C'est le seul point de notre recours sur lequel nous demandons vraiment une correction du décret. Que la loi contre les exclusions reconnaisse que les CHRS peuvent mettre en œuvre des actions d'IAE a constitué une grande victoire. Mais le décret viole la loi en excluant le financement de ces activités de la dotation d'aide sociale de l'Etat attribuée aux CHRS et en interdisant, de fait, par cette mesure technique, leur pratique. En outre, il n'y a jamais eu l'ombre d'un texte distinguant des activités de CHRS financées par l'aide sociale et d'autres, hors aide sociale. Sur le fond, les usagers des CHRS qui sont dans l'incapacité d'obtenir un contrat de travail à l'extérieur seraient mieux accompagnés dans des actions d'IAE internes. Il existe déjà des actions d'accompagnement à la vie active (4), mais elles restent en dehors du droit du travail et sont rémunérées par un pécule. Elles doivent demeurer temporaires et marginales, alors que le décret revient à cantonner les plus pauvres au pécule. Les CHRS se sont bagarrés pour être reconnus comme des ponts entre le squat et le droit commun. Les ponts doivent avoir un pied sur les deux rives.
Nous pensons que le gouvernement craint de ne pas voir clair dans les comptes, d'où ces modalités budgétaires très prudentes interdisant d'affecter à l'IAE un centime de l'Etat. Or celui-ci a tous les moyens de contrôler en demandant aux CHRS un « budget annexe », spécifique aux activités un peu particulières. Il n'y a pas de raisons à ce découpage, qui, de plus, n'est pas opérationnel. Un directeur de CHRS ne pourra pas consacrer une partie de son temps, payé sur le budget financé par l'aide sociale, aux activités d'IAE. Résultat, il devra s'en occuper, sans s'en occuper, tout en s'en occupant… C'est absurde ! Certains usagers sont capables d'être salariés, mais suffisamment en peine pour que l'Etat subventionne leur prise en charge au titre de l'aide sociale. Qu'on ne nous oblige pas à un saucissonnage administratif.

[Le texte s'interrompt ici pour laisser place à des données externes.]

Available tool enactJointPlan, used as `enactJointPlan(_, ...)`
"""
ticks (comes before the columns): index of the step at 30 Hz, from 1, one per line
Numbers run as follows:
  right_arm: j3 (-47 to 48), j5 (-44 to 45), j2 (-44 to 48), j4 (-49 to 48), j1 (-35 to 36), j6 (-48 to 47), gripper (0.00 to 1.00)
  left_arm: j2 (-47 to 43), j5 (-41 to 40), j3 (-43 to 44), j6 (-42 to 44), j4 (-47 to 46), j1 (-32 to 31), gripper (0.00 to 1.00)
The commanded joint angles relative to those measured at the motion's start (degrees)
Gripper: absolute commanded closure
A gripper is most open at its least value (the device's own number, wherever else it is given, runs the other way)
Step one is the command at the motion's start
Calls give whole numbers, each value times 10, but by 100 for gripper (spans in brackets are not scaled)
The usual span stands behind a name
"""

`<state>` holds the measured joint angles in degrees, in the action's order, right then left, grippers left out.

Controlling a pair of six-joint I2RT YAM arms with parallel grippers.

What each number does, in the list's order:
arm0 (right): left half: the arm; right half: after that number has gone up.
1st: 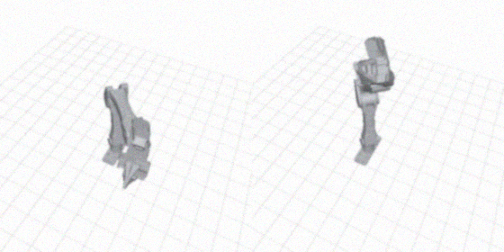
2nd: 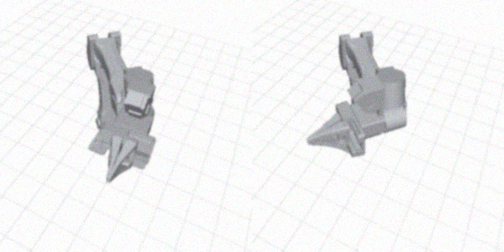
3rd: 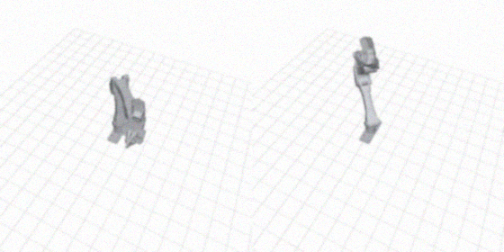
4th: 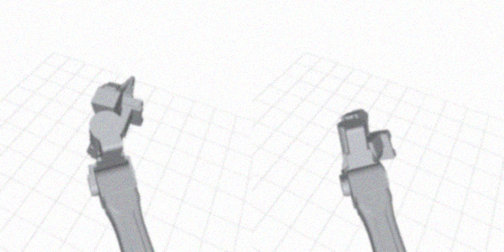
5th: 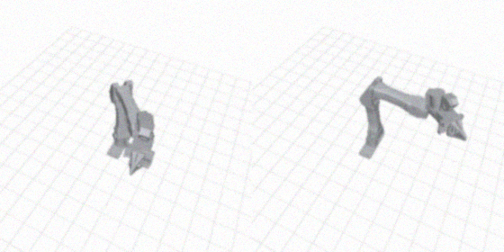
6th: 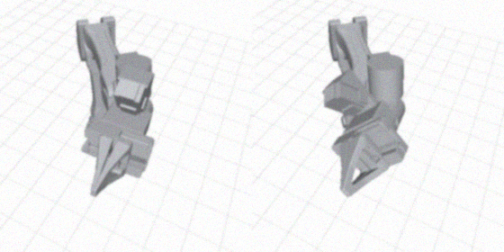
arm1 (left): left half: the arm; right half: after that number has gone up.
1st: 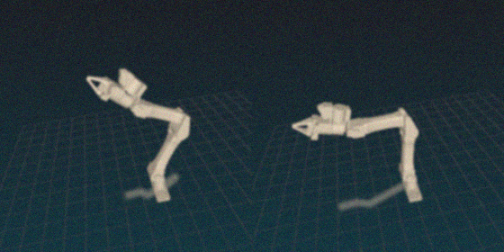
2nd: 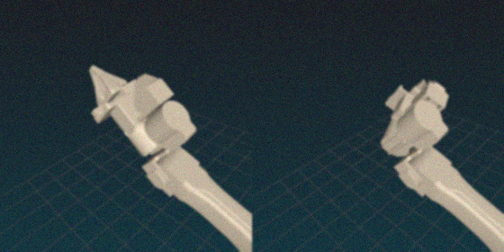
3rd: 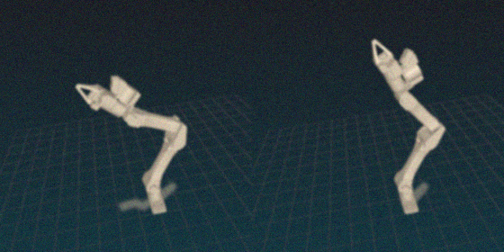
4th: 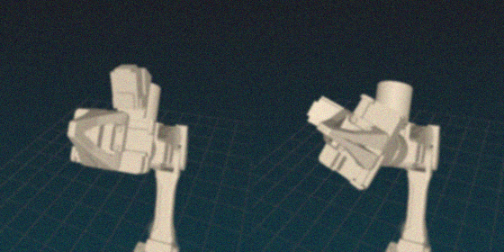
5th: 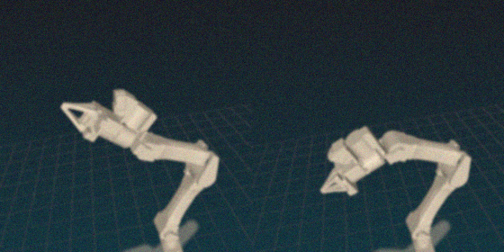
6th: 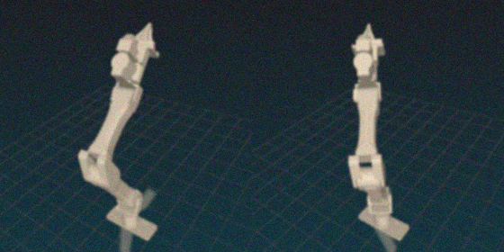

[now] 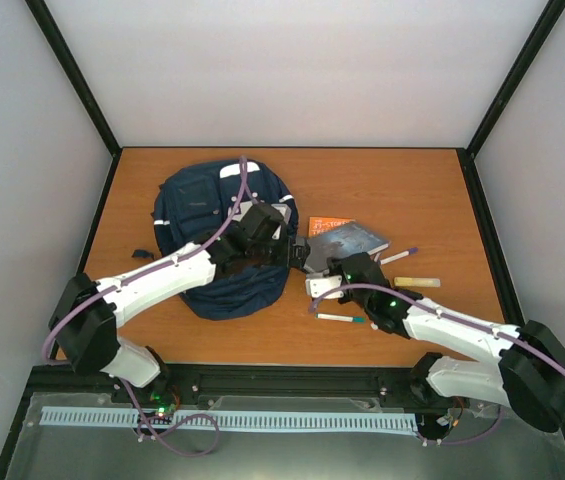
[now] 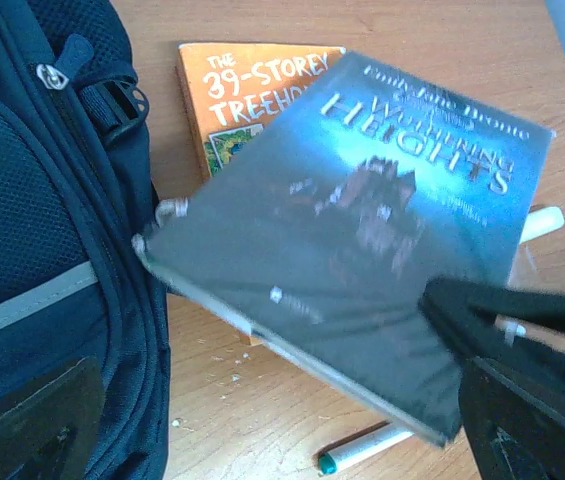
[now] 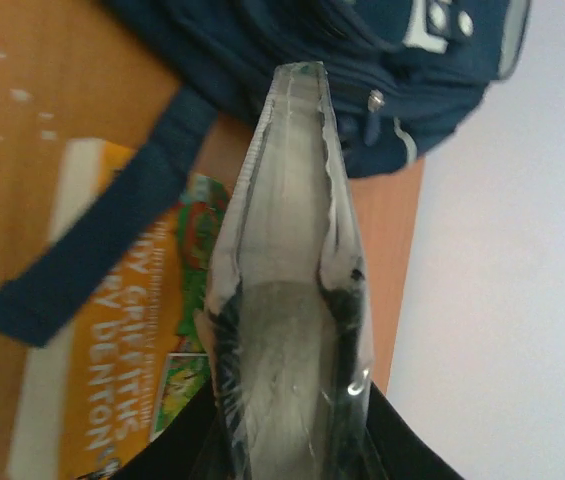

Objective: Pack the student bag
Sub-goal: Pick up the book from the center of the board.

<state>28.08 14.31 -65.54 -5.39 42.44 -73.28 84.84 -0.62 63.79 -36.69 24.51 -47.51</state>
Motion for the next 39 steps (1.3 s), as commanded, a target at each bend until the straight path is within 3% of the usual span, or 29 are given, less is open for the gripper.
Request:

Le décret ne dit rien sur le logement et l'urgence. Il doit être complété car ce silence est en quelque sorte contraire à la loi. Concernant le logement, ce vide semble signifier que les CHRS doivent faire de l'hébergement, pas de la location ou de la sous-location. Alors que la loi sur la solidarité et le renouvellement urbains et ses textes d'application disent qu'il existe du logement social en CHRS. En outre, il ne faut pas ravaler l'usager au statut d'hébergé, pour ainsi dire au statut de sans droits. Là encore, le gouvernement a voulu clarifier en découpant les publics : si vous avez droit à l'aide sociale, vous êtes hébergé ; si vous êtes dans le droit commun, vous êtes locataire. Nous sommes évidemment pour la transparence, mais l'Etat a une vision trop comptable et simpliste. Sur la question de l'urgence, le silence est moins dommageable, car une circulaire pourra en traiter. Les acteurs de l'urgence, selon la loi contre les exclusions, ont le droit de solliciter le statut de CHRS. Nous aurions voulu que le décret soit plus précis sur ce point.
Nous sommes décidés à introduire un recours contentieux en Conseil d'Etat, lequel, il est vrai, a déjà été consulté sur ce décret et aura du mal à se déjuger. L'examen d'un recours gracieux prend deux mois, mais celui d'un recours contentieux de 12 à 18 mois. Cela pourrait retarder la parution d'une circulaire globale reprenant la loi, les décrets, les orientations du ministère... Cela embête tout le monde, et nous avons hésité avant de décider d'engager ces recours. Mais le retour en arrière à propos de l'IAE nous paraît inadmissible. Propos recueillis par Céline Gargoly
(1) FNARS : 76, rue du Faubourg-Saint-Denis - 75010 Paris - Tél. 01 48 01 82 00.
(2) Voir ce numéro et voir ASH n° 2222 du 6-07-01, et n° 2223 du 13-07-01.
(3) Soutenue par l'Uniopss, qui a également écrit à Lionel Jospin.
(4) Qui visent à l'apprentissage ou au réapprentissage des règles nécessaires à l'exercice d'une activité professionnelle.